[R] Linear Mixed Model set-up
Ben Bolker
bbolker at gmail.com
Mon Jan 30 23:18:54 CET 2012
Maggie Neff <maggie.neff <at> gmail.com> writes:
>
> Hello,
>
> I have some data covering contaminant concentrations in fish over a time
> period of ~35 years. Each year, multiple samples of fish were taken (with
> varying sample sizes each year). Ultimately, I want an estimation of the
> variance between years, and the variance within years + random effects. I
> used a linear mixed model to estimate these variances, but after reading a
> number of different references and examples, I am still unclear as to
> whether I have set up the model correctly to obtain these values.
>
> I've used the *lme* function as follows - the example here is on an
> abbreviated version of my data set:
>
[snip]
> > contaminant<-fish$CONTAMINANT
> > year<-fish$YEAR
> > mod<-lme(contaminant~year,random=~1|year,data=data)

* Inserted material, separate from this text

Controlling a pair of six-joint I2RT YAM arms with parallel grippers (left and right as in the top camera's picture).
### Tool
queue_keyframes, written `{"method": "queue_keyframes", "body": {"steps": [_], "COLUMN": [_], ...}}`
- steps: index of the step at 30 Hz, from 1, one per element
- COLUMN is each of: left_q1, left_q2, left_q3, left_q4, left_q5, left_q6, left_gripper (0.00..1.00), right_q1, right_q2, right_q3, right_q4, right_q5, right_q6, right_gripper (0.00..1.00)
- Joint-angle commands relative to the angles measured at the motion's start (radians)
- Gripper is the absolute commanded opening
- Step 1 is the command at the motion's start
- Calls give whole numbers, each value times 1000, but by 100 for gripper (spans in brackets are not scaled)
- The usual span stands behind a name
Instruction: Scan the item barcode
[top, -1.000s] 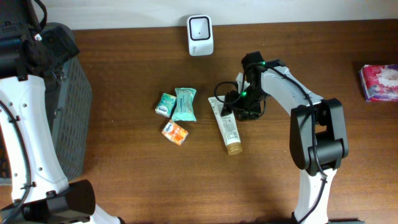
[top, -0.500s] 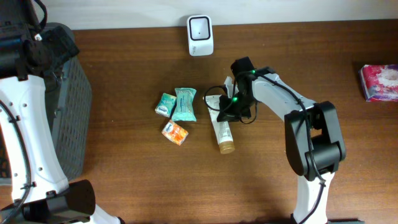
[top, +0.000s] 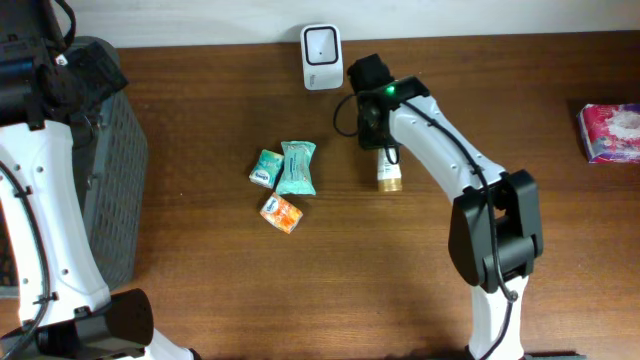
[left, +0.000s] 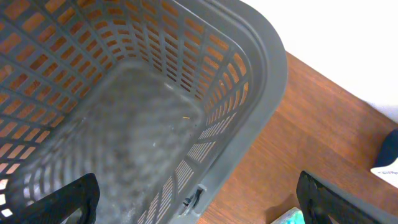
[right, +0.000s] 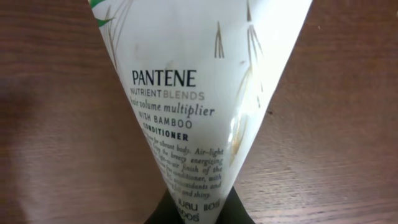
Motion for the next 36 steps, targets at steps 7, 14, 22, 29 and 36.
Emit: {"method": "queue_keyframes", "body": {"steps": [7,14,22,29,36], "left_q1": [3,3,3,3,3], "left_q2": [-16,-16,-16,-16,-16], "left_q3": [10,10,10,10,10], "left_q4": [2,-2,-2,-2,-2], "left_q5": [-7,-7,-7,-7,-7], "left_q6": [-6,-6,-6,-6,-6], "left_gripper": [99,99,99,99,99], "right_q1": [8,8,10,8,9], "right_q2": [-72,-72,-64,-47,-46], "right_q3": [203,201,200,26,-186], "right_q4": [-39,-55,-82,-137,-125], "right_q5": [-148,-148,-152,-65,34], "right_q6": [19,20,42,106,132], "right_gripper": [4,4,4,4,15]}}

> > varcomp(mod,cum=FALSE)
> year Within
> 0.02695566 0.05758531
> attr(,"class")
> [1] "varcomp"
>
> Thanks in advance for your help - I very new to formula-building in R.
>
This looks reasonable. Note that your across-year variation
is not the raw year-to-year variation, but the variation around
the linear trend.
library(nlme)
mod <- lme(contaminant~year,random=~1|year,data=fish)

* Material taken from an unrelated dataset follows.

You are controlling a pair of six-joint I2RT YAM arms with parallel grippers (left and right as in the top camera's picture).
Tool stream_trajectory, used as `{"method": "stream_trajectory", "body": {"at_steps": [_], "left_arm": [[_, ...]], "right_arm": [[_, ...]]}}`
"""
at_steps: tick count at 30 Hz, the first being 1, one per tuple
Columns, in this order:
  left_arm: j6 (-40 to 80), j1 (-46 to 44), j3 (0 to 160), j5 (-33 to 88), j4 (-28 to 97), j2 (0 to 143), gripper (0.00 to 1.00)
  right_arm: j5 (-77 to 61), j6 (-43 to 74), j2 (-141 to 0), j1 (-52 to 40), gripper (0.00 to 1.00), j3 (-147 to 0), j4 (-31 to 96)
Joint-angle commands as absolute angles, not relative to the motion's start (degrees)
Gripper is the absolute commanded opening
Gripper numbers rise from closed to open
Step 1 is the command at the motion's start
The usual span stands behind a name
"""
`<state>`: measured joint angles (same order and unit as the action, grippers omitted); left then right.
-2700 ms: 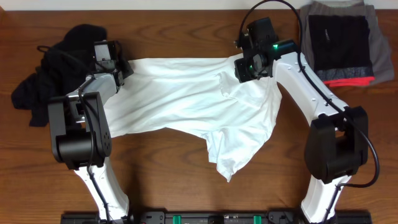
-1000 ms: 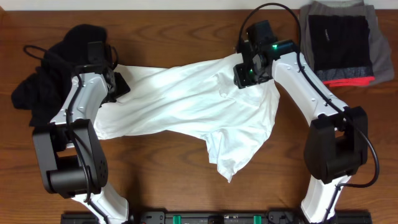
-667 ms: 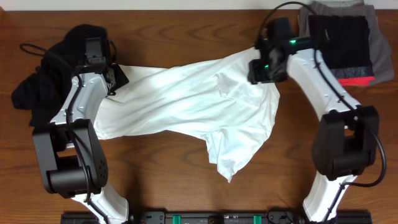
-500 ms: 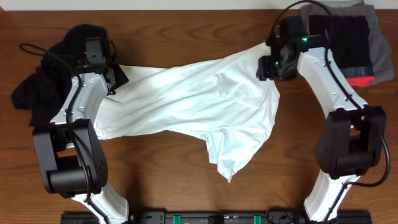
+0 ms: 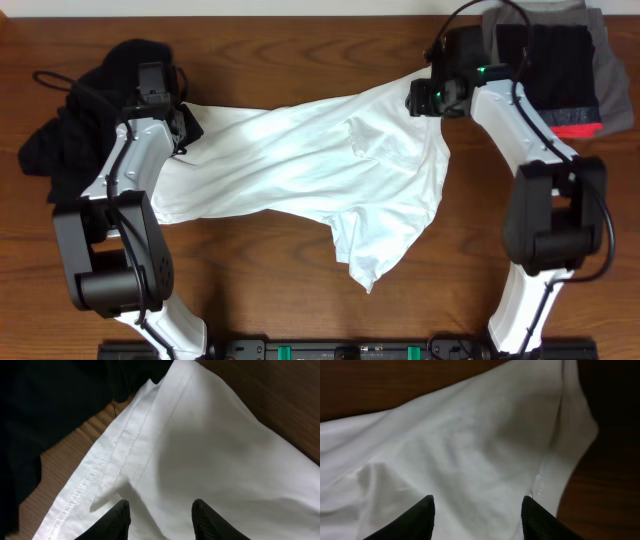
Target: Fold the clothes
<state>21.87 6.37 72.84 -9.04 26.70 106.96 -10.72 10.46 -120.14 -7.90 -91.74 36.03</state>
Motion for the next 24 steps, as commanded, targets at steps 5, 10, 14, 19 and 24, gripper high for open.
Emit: {"method": "stream_trajectory", "body": {"at_steps": [5, 10, 14, 19, 24], "left_arm": [[21.78, 6.68, 72.1, -9.47, 26.81, 111.11, 0.41], [21.78, 6.66, 72.1, -9.47, 26.81, 112.22, 0.4], [21.78, 6.66, 72.1, -9.47, 26.63, 112.22, 0.4], [21.78, 6.66, 72.1, -9.47, 26.68, 112.22, 0.4], [21.76, 6.66, 72.1, -9.47, 26.68, 112.22, 0.38]], "right_arm": [[-10.76, 12.4, -125.45, -6.52, 0.49, -91.0, 35.18], [-10.74, 12.38, -125.82, -5.56, 0.48, -91.0, 34.83], [-10.76, 12.4, -125.91, -5.26, 0.46, -90.98, 34.68], [-11.05, 12.88, -126.61, -5.32, 0.46, -90.98, 34.46], [-12.53, 12.84, -127.2, -5.32, 0.39, -90.96, 34.0]]}}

fishagg <- aggregate(contaminant~year,data=fish,FUN=mean)
pframe <- data.frame(year=1970:1984)
par(bty="l",las=1)
with(fish,plot(contaminant~year))
with(fishagg,points(contaminant~year,pch=3,col=2))
with(data.frame(pframe,
contaminant=predict(mod,newdata=pframe,level=0)),
lines(year,contaminant,col=4))
with(data.frame(pframe,
contaminant=predict(mod,newdata=pframe,level=1)),
lines(year,contaminant,col=4,lty=2,type="b"))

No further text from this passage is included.